## [EXERCISE GOAL]
Filter the data for lines with the word "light", then copy every line so identified.

[PROVIDED RECORDS]

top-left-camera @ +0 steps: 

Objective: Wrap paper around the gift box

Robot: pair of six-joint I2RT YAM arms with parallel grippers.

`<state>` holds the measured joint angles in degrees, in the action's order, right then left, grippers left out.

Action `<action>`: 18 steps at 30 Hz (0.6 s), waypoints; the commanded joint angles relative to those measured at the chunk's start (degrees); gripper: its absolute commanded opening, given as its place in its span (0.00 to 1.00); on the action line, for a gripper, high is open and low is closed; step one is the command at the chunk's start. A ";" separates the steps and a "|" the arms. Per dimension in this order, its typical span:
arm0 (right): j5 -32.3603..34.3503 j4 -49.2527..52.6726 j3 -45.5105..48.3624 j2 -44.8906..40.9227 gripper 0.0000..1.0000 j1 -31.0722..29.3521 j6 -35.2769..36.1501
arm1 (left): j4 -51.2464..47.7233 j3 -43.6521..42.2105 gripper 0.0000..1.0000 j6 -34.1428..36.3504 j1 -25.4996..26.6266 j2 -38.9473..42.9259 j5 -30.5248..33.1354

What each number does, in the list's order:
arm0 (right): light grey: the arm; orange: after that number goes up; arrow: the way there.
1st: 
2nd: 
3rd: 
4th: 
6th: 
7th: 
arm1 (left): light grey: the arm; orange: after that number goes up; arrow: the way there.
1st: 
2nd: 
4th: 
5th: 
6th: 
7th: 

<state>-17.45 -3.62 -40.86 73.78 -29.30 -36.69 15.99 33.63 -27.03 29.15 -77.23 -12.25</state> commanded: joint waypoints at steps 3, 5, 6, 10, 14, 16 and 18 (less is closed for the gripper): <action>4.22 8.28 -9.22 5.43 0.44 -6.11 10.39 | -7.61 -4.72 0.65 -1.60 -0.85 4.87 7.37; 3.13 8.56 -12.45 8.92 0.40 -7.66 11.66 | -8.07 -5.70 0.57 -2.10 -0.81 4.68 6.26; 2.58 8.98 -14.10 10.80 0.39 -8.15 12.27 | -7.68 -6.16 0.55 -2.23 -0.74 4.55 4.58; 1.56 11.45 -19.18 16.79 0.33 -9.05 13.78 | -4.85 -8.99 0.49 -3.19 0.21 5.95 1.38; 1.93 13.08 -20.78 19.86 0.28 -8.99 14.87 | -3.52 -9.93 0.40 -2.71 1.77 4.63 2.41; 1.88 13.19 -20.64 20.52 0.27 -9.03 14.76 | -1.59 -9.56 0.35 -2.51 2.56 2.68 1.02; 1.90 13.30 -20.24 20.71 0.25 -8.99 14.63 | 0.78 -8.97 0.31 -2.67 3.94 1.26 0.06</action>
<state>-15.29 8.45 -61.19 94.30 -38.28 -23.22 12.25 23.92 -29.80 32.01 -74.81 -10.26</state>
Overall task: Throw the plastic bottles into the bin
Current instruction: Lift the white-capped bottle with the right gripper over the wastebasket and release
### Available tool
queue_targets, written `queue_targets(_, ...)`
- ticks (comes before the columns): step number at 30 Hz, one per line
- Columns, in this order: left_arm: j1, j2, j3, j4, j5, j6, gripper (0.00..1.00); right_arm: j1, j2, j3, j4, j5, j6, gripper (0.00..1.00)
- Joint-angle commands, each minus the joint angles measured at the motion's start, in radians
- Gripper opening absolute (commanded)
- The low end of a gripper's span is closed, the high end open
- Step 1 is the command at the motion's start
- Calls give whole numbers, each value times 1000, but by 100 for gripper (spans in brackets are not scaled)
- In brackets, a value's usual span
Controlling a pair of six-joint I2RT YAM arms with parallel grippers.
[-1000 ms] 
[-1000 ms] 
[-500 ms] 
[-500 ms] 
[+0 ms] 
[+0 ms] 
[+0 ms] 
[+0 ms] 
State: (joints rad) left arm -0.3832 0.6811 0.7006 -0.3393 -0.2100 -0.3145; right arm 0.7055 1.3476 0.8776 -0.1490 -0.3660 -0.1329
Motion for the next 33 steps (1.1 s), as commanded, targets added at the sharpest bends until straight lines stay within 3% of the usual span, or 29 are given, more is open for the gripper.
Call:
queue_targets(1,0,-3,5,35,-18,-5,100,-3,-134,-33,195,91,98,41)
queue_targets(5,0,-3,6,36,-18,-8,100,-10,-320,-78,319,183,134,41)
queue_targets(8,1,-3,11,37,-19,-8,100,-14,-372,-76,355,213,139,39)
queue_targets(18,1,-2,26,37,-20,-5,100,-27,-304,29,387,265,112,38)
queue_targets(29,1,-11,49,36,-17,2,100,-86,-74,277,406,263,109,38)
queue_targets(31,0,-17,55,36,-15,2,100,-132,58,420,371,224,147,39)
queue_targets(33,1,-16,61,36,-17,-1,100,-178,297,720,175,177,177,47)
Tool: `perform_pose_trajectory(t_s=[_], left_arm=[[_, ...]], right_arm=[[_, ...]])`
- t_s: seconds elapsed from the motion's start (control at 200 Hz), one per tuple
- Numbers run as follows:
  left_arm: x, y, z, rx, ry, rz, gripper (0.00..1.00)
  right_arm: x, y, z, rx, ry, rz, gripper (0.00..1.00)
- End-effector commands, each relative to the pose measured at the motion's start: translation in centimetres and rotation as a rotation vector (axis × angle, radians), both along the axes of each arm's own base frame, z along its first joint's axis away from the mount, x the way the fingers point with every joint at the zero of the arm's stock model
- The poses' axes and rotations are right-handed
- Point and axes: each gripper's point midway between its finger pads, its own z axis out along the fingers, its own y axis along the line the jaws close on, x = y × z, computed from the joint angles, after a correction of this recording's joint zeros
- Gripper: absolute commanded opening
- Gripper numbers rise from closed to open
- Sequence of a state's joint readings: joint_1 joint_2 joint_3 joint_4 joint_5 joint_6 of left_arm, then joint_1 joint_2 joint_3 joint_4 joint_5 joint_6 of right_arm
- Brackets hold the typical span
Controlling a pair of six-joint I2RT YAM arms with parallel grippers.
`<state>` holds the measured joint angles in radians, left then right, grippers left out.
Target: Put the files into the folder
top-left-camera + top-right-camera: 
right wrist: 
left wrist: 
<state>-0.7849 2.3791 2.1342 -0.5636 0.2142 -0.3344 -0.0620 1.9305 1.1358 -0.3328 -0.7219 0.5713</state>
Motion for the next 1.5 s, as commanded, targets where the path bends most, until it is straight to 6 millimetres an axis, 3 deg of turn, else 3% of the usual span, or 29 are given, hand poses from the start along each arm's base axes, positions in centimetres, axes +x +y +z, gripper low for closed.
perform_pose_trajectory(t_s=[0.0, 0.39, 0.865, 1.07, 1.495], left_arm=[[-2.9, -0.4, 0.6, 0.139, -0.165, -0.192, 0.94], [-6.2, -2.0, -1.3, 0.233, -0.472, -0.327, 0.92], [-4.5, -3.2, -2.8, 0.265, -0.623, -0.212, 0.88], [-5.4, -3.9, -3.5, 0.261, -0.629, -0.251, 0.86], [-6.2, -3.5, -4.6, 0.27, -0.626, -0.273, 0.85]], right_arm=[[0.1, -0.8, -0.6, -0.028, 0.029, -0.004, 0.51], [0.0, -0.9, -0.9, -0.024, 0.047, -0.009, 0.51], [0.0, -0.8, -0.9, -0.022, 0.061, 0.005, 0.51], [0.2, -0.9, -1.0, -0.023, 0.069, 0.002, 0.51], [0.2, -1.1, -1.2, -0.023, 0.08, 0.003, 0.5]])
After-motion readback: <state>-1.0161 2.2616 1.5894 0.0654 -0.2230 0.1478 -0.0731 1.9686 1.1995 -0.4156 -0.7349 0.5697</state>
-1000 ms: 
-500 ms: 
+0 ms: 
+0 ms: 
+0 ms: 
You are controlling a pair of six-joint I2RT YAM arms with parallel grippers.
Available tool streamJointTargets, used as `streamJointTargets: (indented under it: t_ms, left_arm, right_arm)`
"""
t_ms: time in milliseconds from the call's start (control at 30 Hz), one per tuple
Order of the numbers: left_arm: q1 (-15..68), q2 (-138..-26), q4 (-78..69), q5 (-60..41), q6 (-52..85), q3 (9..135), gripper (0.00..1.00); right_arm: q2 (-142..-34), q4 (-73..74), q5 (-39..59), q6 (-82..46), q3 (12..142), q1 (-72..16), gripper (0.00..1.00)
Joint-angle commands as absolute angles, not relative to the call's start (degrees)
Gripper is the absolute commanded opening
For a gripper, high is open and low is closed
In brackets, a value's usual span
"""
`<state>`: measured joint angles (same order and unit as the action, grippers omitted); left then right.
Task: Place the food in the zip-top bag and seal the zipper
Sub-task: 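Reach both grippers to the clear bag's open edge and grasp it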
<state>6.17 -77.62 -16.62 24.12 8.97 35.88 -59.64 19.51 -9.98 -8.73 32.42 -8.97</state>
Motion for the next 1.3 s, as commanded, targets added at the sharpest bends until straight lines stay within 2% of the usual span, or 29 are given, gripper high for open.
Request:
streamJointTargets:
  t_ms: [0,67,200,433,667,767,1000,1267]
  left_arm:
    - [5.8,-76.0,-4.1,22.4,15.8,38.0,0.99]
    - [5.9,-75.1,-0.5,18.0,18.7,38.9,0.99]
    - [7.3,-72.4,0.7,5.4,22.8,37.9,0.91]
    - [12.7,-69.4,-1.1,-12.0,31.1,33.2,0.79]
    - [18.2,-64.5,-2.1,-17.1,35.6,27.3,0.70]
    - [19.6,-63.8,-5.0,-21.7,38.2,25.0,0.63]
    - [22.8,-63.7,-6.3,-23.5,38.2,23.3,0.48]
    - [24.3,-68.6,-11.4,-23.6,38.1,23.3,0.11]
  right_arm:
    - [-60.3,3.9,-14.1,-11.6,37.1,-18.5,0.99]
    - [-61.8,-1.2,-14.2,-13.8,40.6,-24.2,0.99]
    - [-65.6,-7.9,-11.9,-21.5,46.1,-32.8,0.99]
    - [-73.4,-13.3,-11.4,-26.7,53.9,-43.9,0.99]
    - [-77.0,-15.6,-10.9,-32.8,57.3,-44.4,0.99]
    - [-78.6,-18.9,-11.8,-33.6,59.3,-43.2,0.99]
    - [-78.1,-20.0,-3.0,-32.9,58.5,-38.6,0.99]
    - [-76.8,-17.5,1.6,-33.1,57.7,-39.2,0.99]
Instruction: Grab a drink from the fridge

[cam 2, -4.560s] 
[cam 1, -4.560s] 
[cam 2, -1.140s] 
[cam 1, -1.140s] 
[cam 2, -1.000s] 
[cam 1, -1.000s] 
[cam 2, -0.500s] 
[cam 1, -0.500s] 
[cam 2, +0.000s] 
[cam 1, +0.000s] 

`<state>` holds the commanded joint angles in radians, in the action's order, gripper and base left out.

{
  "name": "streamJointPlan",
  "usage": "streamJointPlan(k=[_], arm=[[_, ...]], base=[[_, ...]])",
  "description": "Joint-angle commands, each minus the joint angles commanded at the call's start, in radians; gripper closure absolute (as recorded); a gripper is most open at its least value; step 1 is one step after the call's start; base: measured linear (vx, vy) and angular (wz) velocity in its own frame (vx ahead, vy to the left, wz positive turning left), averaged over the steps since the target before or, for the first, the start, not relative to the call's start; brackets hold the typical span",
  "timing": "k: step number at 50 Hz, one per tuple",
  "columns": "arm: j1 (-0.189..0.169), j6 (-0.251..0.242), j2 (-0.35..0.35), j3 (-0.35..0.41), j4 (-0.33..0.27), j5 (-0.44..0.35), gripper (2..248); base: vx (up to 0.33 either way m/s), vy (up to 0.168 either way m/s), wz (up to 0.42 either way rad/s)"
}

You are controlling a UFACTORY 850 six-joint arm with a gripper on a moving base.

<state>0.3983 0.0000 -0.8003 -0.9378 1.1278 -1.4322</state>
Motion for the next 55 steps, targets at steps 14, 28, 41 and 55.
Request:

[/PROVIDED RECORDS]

## [ANSWER SPACE]
arm0 (right): light grey: the arm; orange: after that number goes up; arrow: the way there.
arm1 (left): light grey: the arm; orange: after that number goes up; arrow: the way there.

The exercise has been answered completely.